Re: jsonb, unicode escapes and escaped backslashes

From: Peter Geoghegan <pg(at)heroku(dot)com>
To: Tom Lane <tgl(at)sss(dot)pgh(dot)pa(dot)us>
Cc: Andrew Dunstan <andrew(at)dunslane(dot)net>, Noah Misch <noah(at)leadboat(dot)com>, PostgreSQL-development <pgsql-hackers(at)postgresql(dot)org>
Subject: Re: jsonb, unicode escapes and escaped backslashes
Date: 2015-01-30 08:16:29
Message-ID: CAM3SWZR7uq+ogmPm1ofGTkCWFRHX1BREAskZdOmSRp1E6N04xA@mail.gmail.com
Views: Raw Message | Whole Thread | Download mbox | Resend email
Thread:
Lists: pgsql-hackers

On Thu, Jan 29, 2015 at 11:28 PM, Tom Lane <tgl(at)sss(dot)pgh(dot)pa(dot)us> wrote:
>> The point of JSONB is that we take a position on certain aspects like
>> this.

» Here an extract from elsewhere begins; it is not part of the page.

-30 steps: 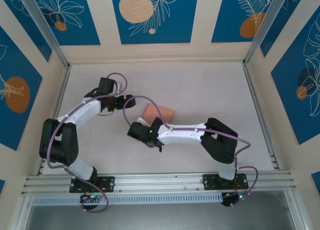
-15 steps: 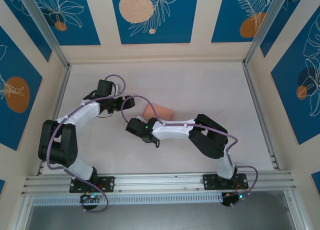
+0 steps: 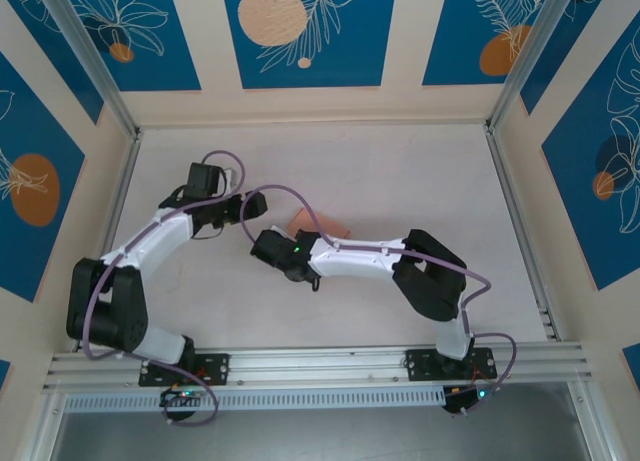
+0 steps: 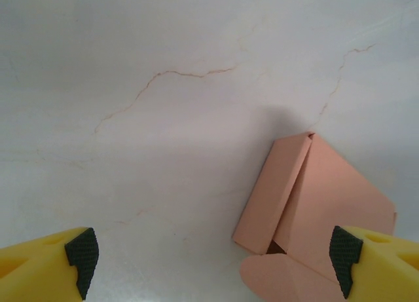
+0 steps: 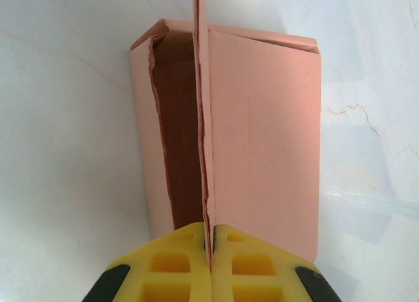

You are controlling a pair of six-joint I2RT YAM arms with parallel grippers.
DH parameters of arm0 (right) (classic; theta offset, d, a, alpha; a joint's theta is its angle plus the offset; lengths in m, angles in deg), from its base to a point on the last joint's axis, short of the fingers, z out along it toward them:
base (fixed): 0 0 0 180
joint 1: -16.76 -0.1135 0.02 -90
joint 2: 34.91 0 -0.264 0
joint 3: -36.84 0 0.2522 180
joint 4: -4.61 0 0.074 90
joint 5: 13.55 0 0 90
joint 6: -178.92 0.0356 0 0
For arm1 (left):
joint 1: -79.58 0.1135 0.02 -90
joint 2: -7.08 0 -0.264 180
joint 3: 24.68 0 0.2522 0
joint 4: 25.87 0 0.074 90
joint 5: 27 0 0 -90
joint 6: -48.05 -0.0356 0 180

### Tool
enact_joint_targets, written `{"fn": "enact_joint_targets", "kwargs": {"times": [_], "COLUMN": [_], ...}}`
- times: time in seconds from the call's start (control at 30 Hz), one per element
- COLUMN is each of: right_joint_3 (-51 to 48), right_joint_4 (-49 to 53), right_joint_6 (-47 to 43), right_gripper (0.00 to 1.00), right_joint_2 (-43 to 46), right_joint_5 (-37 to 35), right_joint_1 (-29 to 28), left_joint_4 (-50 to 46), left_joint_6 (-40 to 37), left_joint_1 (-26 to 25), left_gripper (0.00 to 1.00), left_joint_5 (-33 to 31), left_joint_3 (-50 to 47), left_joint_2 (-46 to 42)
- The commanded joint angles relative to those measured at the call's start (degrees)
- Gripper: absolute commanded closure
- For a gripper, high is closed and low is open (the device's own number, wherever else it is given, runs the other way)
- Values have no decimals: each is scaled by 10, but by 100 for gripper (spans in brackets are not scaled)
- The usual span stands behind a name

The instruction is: Fold the paper box

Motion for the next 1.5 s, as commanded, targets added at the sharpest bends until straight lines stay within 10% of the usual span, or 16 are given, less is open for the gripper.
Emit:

We're bridging a pointedly loosey goosey interchange format,
>> JSON, with native PostgreSQL types. For example, we take a firm
>> position on encoding. The JSON type is a bit more permissive, to about
>> the extent that that's possible. The whole point is that we're
>> interpreting JSON data in a way that's consistent with *Postgres*
>> conventions. You'd have to interpret the data according to *some*
>> convention in order to do something non-trivial with it in any case,
>> and users usually want that.
>
> I quite agree with you, actually, in terms of that perspective.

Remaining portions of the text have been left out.